Give again, exactly as written, each line of the material below starting at the line that contains "target: white clothing" and ending at the line that contains "target: gingham tablecloth". Both ends count, and no other line does.

....

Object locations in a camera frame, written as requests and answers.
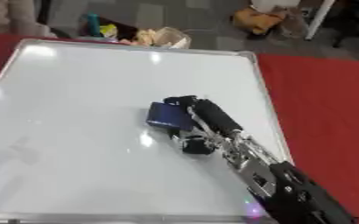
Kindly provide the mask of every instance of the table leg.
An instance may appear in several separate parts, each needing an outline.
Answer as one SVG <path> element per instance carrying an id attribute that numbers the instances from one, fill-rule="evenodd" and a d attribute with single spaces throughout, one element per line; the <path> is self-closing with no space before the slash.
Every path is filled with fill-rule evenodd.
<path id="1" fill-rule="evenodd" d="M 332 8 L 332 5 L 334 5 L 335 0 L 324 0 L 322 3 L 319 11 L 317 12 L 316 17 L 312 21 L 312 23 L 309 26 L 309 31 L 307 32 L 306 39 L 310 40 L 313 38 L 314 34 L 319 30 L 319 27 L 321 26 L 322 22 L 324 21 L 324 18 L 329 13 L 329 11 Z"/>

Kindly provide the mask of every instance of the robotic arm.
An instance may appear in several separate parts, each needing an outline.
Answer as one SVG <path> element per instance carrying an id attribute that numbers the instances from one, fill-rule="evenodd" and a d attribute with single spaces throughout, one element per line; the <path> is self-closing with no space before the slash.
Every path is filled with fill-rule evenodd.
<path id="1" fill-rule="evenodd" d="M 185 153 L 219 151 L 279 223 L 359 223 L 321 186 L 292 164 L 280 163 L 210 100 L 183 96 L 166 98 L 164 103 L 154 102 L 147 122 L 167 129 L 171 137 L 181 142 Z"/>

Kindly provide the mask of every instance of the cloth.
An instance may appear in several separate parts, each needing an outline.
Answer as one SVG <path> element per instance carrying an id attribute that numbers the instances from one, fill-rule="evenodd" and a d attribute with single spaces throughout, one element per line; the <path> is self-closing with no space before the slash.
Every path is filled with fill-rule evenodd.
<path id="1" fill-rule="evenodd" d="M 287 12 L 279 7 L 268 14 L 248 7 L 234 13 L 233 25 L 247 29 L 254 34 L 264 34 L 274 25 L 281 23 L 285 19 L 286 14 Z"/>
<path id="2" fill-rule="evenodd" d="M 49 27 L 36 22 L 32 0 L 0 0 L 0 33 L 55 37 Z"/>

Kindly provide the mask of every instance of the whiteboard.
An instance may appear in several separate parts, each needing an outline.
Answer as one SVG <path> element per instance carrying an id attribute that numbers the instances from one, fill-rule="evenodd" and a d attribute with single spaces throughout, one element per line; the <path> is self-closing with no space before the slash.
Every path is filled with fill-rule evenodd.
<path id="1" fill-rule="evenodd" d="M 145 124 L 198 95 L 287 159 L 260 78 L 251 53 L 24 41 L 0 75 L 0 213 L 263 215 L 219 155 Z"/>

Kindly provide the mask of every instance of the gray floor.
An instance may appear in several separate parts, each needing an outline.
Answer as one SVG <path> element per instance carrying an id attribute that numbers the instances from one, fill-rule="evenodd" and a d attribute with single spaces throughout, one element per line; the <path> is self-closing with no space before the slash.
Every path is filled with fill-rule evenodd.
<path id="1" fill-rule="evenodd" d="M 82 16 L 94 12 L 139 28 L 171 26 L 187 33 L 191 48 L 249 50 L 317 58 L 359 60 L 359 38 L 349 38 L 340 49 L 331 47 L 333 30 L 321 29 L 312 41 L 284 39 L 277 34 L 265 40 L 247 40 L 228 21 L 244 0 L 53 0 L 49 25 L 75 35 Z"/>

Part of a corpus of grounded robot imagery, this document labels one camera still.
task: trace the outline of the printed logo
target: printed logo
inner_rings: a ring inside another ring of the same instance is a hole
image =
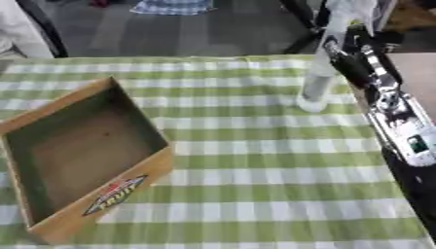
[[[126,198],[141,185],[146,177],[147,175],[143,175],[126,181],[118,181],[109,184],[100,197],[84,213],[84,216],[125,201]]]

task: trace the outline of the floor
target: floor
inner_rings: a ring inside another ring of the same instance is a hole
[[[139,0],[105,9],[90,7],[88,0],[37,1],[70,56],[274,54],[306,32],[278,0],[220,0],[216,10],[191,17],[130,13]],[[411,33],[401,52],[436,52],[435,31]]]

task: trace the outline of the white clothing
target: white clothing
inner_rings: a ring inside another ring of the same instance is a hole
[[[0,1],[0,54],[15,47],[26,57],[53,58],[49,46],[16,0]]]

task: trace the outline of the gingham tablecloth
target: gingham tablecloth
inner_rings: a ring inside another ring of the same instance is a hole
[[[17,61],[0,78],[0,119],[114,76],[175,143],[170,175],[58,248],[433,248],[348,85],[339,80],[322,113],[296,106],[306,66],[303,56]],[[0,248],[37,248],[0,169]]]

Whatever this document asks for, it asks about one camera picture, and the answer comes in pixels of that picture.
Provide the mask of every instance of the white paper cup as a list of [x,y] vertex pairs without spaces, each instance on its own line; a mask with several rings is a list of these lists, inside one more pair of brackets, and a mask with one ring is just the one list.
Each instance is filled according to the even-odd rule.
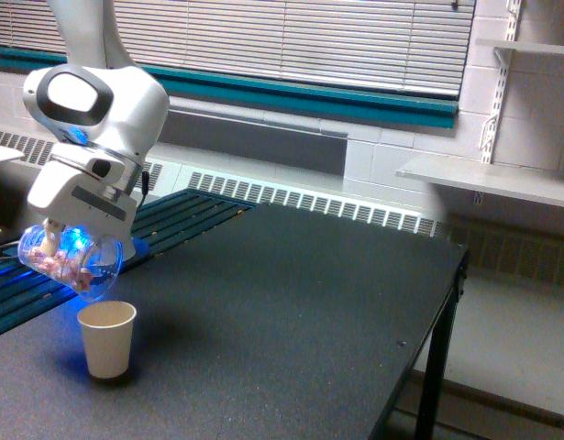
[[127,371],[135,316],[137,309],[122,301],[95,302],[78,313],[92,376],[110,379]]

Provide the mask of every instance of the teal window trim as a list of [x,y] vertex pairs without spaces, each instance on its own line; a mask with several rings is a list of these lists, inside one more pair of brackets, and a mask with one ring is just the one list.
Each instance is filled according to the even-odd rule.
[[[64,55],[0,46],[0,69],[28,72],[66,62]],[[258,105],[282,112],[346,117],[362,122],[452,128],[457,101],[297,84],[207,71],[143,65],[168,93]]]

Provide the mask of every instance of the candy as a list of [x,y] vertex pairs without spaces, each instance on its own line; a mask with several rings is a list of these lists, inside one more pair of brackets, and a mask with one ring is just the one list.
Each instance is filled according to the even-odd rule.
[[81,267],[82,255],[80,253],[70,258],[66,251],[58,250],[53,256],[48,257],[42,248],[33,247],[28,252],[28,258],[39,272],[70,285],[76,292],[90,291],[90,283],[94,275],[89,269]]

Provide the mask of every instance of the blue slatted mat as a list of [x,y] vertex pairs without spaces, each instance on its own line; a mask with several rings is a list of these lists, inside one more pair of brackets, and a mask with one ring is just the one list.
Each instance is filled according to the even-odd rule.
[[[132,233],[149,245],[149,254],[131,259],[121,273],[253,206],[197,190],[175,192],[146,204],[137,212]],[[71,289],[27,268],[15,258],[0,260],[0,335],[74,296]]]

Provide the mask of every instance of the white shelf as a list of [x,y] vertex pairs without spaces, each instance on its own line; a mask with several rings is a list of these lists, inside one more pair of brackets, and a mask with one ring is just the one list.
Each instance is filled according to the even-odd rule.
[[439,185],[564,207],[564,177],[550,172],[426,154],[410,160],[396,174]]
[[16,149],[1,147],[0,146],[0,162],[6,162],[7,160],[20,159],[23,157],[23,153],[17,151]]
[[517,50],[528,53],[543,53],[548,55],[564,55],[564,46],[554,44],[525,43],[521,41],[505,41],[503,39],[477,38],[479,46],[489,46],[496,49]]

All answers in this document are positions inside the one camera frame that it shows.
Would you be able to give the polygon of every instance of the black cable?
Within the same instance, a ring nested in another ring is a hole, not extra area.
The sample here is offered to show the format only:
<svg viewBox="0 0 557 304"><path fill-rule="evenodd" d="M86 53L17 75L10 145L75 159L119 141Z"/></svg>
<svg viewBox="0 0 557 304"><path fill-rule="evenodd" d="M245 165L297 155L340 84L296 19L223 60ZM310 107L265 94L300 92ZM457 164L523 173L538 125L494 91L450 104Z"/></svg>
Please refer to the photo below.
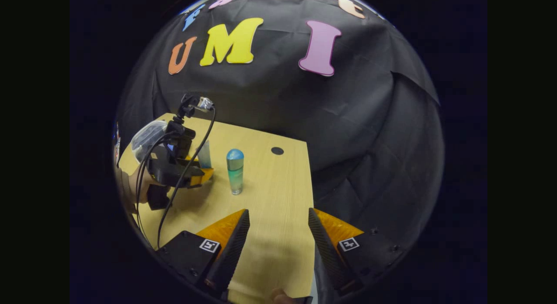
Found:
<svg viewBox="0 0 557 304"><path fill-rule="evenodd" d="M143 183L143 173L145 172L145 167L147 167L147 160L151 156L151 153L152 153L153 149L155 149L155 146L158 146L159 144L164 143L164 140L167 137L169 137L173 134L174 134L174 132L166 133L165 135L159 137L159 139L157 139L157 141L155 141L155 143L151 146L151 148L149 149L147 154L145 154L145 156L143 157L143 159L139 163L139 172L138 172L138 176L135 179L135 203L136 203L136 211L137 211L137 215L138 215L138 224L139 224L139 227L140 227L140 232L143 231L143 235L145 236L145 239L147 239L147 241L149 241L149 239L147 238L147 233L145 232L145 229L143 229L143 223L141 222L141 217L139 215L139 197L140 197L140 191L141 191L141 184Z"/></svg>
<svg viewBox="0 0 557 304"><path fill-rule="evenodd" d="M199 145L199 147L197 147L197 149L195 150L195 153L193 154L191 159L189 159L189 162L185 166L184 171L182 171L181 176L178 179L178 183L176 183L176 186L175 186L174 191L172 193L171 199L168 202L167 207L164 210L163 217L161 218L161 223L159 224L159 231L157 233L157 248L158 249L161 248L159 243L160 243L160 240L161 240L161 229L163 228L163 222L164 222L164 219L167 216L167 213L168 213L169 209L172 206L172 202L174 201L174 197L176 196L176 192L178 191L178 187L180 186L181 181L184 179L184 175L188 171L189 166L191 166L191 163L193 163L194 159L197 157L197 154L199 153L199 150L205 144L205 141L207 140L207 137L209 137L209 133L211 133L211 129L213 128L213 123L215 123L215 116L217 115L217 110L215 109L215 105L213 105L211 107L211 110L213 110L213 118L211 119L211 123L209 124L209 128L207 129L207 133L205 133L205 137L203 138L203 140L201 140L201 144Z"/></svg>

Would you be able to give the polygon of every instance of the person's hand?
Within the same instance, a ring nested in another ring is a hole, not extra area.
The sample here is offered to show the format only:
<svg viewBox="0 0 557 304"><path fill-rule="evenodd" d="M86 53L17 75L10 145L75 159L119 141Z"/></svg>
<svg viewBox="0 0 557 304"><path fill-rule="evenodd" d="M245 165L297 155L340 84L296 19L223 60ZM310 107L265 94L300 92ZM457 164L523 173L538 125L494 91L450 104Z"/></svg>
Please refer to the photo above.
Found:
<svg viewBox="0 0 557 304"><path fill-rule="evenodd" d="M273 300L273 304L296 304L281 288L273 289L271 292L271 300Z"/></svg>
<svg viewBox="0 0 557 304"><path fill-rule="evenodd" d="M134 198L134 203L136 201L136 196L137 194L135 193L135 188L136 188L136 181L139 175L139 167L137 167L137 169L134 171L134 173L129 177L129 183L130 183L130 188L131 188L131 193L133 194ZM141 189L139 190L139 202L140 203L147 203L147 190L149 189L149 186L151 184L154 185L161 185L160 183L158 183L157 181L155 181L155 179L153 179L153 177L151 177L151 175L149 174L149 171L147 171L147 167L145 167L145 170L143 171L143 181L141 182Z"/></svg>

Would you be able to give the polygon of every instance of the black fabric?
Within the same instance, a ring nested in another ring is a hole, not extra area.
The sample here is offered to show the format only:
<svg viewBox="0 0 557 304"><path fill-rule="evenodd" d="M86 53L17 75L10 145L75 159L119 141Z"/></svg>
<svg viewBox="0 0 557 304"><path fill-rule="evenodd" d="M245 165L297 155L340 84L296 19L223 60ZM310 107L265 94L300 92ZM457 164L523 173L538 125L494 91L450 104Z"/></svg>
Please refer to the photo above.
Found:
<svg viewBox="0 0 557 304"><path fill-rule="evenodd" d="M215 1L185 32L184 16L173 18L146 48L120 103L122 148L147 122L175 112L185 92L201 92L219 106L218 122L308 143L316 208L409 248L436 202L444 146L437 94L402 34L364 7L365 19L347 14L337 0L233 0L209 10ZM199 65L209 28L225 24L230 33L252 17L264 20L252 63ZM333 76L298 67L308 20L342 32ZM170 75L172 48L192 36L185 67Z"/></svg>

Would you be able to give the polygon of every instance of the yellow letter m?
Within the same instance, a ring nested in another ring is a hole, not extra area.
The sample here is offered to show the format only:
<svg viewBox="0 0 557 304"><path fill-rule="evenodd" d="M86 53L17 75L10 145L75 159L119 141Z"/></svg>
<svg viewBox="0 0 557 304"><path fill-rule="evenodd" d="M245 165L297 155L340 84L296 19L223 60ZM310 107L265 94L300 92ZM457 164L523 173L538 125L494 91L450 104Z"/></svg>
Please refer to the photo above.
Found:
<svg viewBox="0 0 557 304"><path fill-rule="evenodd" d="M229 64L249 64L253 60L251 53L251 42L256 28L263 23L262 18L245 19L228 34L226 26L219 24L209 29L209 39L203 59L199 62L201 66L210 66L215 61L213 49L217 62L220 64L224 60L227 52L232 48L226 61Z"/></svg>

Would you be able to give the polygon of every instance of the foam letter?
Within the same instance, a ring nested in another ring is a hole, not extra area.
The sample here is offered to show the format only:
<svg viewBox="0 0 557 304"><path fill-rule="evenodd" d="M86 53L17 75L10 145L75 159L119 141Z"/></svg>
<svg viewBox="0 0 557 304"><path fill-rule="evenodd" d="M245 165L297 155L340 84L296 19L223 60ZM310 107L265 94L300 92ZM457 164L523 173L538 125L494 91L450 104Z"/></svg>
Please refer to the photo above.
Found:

....

*Result of this task:*
target: white clothing
inner_rings: a ring inside another ring of the same instance is a hole
[[[0,1],[0,54],[15,47],[26,57],[53,58],[49,46],[16,0]]]

task: trace the outline of the gingham tablecloth
target: gingham tablecloth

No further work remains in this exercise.